Nada cambia con el final de Prigozhin
La caída del líder de Wagner no fortalece a Putin, sino que lo retrata como un animal cada vez más vulnerable y propenso a la violencia ante el temor a ser traicionado
No sabemos todavía cuál ha sido la causa de la caída del avión. Tampoco sabemos si Yevgueni Prigozhin está realmente entre los dirigentes fallecidos del grupo mercenario Wagner (solo hay información de fuentes rusas). Pero lo que sí podemos dar ya por hecho es que, aunque su desaparición se confirme finalmente, hay algunas realidades rusas que no van a cambiar en nada sustancial.
Así ocurre, en primer lugar, con la realidad de una privatización de la seguridad que, como también enseñan estadounidenses y británicos, se ha normalizado irreversiblemente. Hace años que Vladímir Putin lleva recurriendo a grupos privados armados, a los que encarga tareas que van desde la desinformación y la propaganda hasta acciones de combate, abarcando todo el espectro de lo que comúnmente se considera “guerra sucia”, sin olvidar el control y represión de críticos y disidentes de todo tipo.

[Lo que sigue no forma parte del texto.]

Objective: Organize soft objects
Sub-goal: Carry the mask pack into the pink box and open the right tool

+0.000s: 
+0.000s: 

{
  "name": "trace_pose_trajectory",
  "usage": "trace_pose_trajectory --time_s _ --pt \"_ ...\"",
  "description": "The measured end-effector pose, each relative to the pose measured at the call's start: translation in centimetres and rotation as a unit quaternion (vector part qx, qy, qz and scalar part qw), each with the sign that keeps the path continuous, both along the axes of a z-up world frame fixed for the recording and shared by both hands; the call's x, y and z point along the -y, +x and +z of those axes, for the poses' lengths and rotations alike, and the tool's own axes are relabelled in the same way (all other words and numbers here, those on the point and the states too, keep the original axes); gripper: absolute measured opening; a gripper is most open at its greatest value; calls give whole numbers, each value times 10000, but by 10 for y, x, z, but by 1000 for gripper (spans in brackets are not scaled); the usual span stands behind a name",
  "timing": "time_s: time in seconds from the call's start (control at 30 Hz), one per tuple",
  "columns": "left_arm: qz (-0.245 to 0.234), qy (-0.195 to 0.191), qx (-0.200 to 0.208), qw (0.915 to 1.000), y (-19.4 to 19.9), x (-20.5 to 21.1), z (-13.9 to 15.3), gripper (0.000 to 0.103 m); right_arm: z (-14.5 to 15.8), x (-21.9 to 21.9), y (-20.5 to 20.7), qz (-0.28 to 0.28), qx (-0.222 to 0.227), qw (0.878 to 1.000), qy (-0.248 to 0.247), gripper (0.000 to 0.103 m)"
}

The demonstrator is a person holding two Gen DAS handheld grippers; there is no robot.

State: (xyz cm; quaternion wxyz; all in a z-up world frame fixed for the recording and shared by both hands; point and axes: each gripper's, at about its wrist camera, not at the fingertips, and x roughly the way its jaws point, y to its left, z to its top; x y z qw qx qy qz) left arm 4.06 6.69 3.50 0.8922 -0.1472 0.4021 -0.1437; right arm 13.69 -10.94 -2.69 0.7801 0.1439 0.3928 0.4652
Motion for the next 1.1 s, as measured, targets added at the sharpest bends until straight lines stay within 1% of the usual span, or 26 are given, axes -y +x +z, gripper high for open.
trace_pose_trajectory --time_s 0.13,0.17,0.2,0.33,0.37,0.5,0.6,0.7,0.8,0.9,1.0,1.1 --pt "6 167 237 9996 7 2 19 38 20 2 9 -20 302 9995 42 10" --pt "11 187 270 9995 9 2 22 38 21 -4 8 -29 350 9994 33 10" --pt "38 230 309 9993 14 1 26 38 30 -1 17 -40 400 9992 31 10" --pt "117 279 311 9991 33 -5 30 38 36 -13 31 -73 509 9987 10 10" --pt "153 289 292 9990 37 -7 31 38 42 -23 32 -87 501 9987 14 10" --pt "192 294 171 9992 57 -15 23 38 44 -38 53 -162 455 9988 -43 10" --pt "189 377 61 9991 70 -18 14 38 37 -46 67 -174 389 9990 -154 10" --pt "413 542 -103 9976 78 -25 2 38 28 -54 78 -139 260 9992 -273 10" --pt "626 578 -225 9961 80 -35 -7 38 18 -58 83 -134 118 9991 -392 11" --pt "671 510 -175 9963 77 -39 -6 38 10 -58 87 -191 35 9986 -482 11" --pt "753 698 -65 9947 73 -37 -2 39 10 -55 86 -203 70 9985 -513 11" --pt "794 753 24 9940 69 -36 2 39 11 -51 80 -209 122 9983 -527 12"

Wagner solo es la más conocida de la treintena de milicias privadas —de las que 11 están muy activas en el escenario bélico de Ucrania— que se mueven hoy a la sombra del Estado, aunque formalmente estén prohibidas por el artículo 359 del Código Penal ruso. Es obvio que Putin ha necesitado a Wagner en muchos escenarios —desde Siria a Libia, la República Centroafricana, Sahel y, por supuesto, Ucrania— y que Prigozhin ha sido su interlocutor privilegiado durante estos años.
Pero en la medida en que el antiguo cocinero del Kremlin ha llegado al punto en el que creaba más problemas de los que resolvía, su suerte ya estaba echada. En otras palabras, Putin necesita a los Wagner de turno, tanto en África como en otros lugares, pero no a Prigozhin. Por eso ahora es previsible que algunos miembros del grupo acepten integrarse en las filas del ejército, siguiendo la orden del Ministerio de Defensa para que todos los “voluntarios” acataran la subordinación a la cadena de mando militar antes del 1 de julio, mientras que otros acabarán engrosando las filas de algunos de los demás grupos privados existentes.
Puede ser alguno de nueva creación o, más probablemente, el grupo Patriot (muy próximo a Serguéi Shoigú, ministro de Defensa y rival bien visible de Prigozhin). También Redut (paraguas bajo el que se mueven varias milicias que han luchado en Ucrania), Fakel y Potok (del grupo empresarial Gazprom) o los “guerreros de TikTok” subordinados al líder checheno Ramzán Kadírov. O, incluso, la Hermandad Ortodoxa y la Cruz de San Andrés (ligada a la iglesia ortodoxa rusa). Putin, en definitiva, sigue precisando a los mercenarios y su preocupación actual será simplemente encontrar un sustituto más sumiso.
Tampoco cabe imaginar que algo vaya a cambiar en el desarrollo de la guerra en Ucrania. Es cierto que Wagner tuvo un claro protagonismo en la batalla de Bajmut, pero ya hace meses que transfirió el control de la ciudad y alrededores a las tropas regulares rusas. Desde entonces no está cumpliendo allí ninguna labor de combate, por lo que su desarticulación o reforma no va a influir en ningún sentido en lo que pueda hacer Moscú para neutralizar la contraofensiva ucrania iniciada a principios del pasado mes de junio.
Del mismo modo, cabe suponer que tampoco Putin va a modificar sus pautas de comportamiento. Tras 23 años de poder prácticamente absoluto —laminando cualquier oposición parlamentaria, la libertad de los medios de comunicación, la actividad de la sociedad civil organizada y, en esencia, cualquier voz discrepante—, no puede sorprender que haya decidido eliminar a quien se ha atrevido a poner en peligro su posición. La paradoja es que ese modus operandi no lo fortalece, sino que lo retrata como un animal cada vez más vulnerable y propenso a reacciones cada vez más violentas ante el temor de ser traicionado por alguno de los suyos con apetencias de poder.
Prigozhin, tanto muerto como vivo, ya es pasado. Putin parece que va en la misma dirección.